Developing performance metrics is a critical part of developing accountability as one of the principles of lean planning:
Lean business planning sets clear expectations and then follows up on results. It compares results with expectations. People on a team are held accountable only if management actually does the work of tracking results and communicating them, after the fact, to those responsible.
“Metrics” is my favorite word for performance measurements that you track as part of your regular planning process. They are numbers people can see and compare. Make them explicit as part of your lean plan. Show them to the management team as part of the planning and then show the results again and again during your monthly review meeting. Management often boils down to setting clear expectations and then following up on results. Those expectations are the metrics.
The most obvious metrics are in the financial reports: sales, cost of sales, expenses, and so on. Most people in business understand how assigning specific responsibility for those financial numbers, and managing those numbers closely, builds accountability in a business. Those are classic performance metrics.
However, with good lean planning, you can look for metrics throughout the business, aside from what shows up in the financial reports.

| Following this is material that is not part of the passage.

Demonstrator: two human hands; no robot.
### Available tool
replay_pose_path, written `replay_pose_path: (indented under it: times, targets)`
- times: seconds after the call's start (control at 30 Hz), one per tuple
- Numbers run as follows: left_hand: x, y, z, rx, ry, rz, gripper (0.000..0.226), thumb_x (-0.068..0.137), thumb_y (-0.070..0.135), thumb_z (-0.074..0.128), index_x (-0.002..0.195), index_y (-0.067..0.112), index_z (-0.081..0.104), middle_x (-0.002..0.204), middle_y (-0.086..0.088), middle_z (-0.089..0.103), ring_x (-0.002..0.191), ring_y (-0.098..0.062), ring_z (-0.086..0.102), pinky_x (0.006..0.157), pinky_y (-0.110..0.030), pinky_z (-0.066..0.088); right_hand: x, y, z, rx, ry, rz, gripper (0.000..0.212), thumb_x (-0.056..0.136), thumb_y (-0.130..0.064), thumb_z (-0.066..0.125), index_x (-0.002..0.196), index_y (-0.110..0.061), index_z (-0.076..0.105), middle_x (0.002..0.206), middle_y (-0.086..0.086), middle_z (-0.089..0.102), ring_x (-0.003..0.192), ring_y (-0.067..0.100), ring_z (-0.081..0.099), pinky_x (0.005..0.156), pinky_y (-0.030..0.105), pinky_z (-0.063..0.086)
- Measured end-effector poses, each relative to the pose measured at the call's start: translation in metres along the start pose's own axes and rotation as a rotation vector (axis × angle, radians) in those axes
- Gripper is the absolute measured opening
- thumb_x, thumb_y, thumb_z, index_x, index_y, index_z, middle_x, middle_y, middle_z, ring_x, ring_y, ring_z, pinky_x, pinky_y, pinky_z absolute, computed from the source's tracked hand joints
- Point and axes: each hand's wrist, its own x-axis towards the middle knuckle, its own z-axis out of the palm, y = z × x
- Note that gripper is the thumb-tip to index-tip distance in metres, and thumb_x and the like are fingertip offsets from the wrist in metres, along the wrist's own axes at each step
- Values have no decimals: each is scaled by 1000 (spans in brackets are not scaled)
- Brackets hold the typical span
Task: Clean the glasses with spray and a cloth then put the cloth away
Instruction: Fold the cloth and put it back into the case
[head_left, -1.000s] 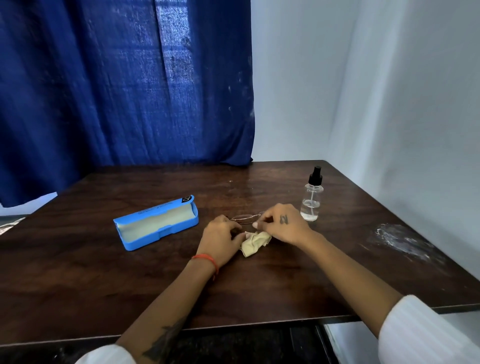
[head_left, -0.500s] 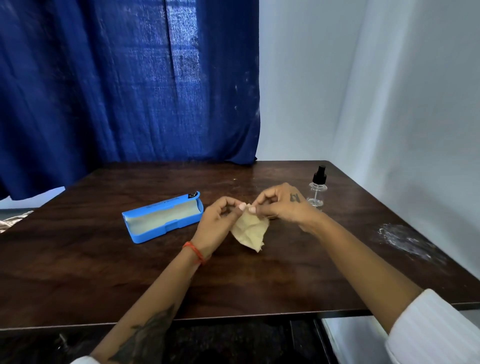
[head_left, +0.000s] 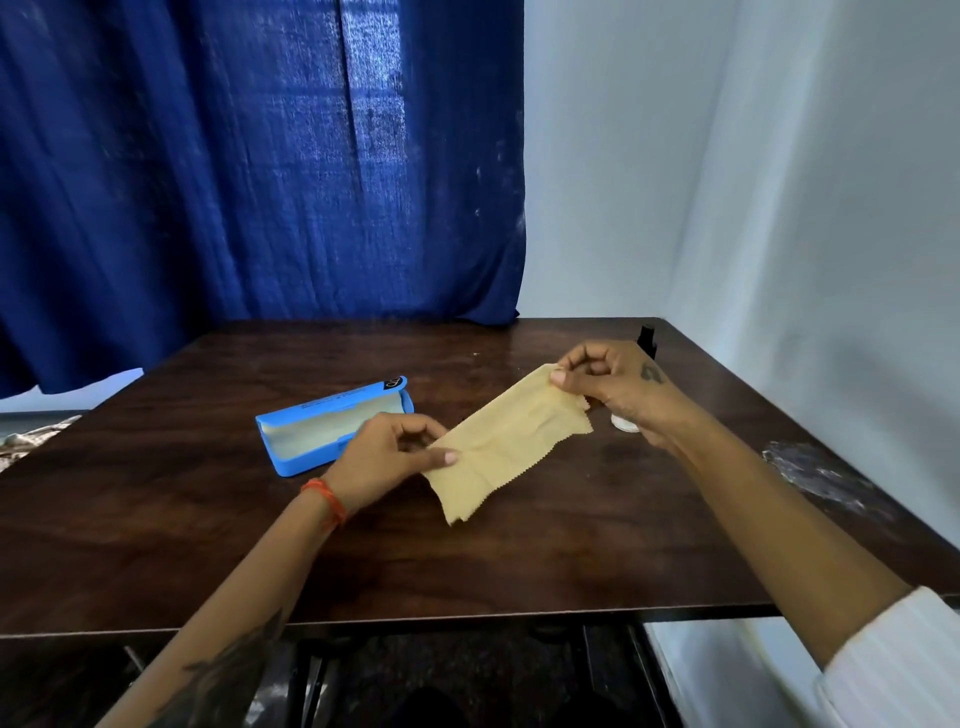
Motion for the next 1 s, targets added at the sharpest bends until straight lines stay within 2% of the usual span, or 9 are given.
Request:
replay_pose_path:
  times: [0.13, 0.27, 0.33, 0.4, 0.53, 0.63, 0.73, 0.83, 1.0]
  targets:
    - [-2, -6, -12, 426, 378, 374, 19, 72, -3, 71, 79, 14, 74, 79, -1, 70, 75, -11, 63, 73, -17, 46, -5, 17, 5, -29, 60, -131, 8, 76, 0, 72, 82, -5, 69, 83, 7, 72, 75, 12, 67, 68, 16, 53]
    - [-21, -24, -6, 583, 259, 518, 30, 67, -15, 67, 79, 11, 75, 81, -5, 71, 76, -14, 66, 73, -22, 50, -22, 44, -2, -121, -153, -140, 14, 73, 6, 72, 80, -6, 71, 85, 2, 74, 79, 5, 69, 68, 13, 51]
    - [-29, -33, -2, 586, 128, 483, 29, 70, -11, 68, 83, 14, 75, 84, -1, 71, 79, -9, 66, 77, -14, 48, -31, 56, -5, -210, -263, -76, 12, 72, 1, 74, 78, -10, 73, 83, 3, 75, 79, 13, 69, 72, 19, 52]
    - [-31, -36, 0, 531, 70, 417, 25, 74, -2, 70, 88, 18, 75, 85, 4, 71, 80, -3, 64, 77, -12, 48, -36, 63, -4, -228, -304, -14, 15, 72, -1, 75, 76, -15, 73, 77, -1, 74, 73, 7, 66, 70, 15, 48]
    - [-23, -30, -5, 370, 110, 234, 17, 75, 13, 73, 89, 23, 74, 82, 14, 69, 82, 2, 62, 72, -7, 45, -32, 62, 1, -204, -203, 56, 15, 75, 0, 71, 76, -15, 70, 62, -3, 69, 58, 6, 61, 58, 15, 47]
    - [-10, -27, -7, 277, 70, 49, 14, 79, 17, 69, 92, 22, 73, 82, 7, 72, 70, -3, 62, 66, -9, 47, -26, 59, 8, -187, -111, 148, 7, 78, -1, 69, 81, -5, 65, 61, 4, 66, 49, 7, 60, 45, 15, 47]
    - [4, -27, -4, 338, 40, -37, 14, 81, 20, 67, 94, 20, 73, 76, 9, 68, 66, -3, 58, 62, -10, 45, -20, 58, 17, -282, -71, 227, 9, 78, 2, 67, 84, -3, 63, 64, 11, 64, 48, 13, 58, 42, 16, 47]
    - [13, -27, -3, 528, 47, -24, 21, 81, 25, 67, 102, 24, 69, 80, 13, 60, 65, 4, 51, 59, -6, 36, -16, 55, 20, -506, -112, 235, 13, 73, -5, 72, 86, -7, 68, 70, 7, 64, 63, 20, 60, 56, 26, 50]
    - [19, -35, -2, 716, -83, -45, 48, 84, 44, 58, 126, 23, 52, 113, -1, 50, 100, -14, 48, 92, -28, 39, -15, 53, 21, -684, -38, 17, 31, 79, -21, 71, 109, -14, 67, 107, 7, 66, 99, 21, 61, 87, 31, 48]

For example, marketing is traditionally accountable for levels of expenses in the financials, but also generates metrics on websites, social media, emails, conversions, visits, leads, seminars, advertisements, media placements, and so on. Sales is traditionally responsible for the sales reports in the financials, but there are also calls, visits, presentations, proposals, store traffic, price promotions, and so on. Customer service has calls, problems resolved, and other measures. Finance and accounting have metrics including collection days, payment days, and inventory turnover. Business is full of numbers to manage and track performance. When metrics are built into a plan, and shared with the management team, they generate more accountability and more management.
The illustration here shows the simple metrics for the bicycle store sample lean plan:
Developing the metrics required to bring your people into the planning process is very important. Involve the team in deciding what metrics to use. The people in charge often fail to realize how well the players on the team know their specific functions, and how they should be measured. And the people executing want explicit objective numbers they can track themselves.
Of course the starting expectation numbers alone aren’t enough. For real accountability, management revisits those numbers regularly, to track progress and make people accountable for results. This is a critical part of planning as steering the business and planning as management.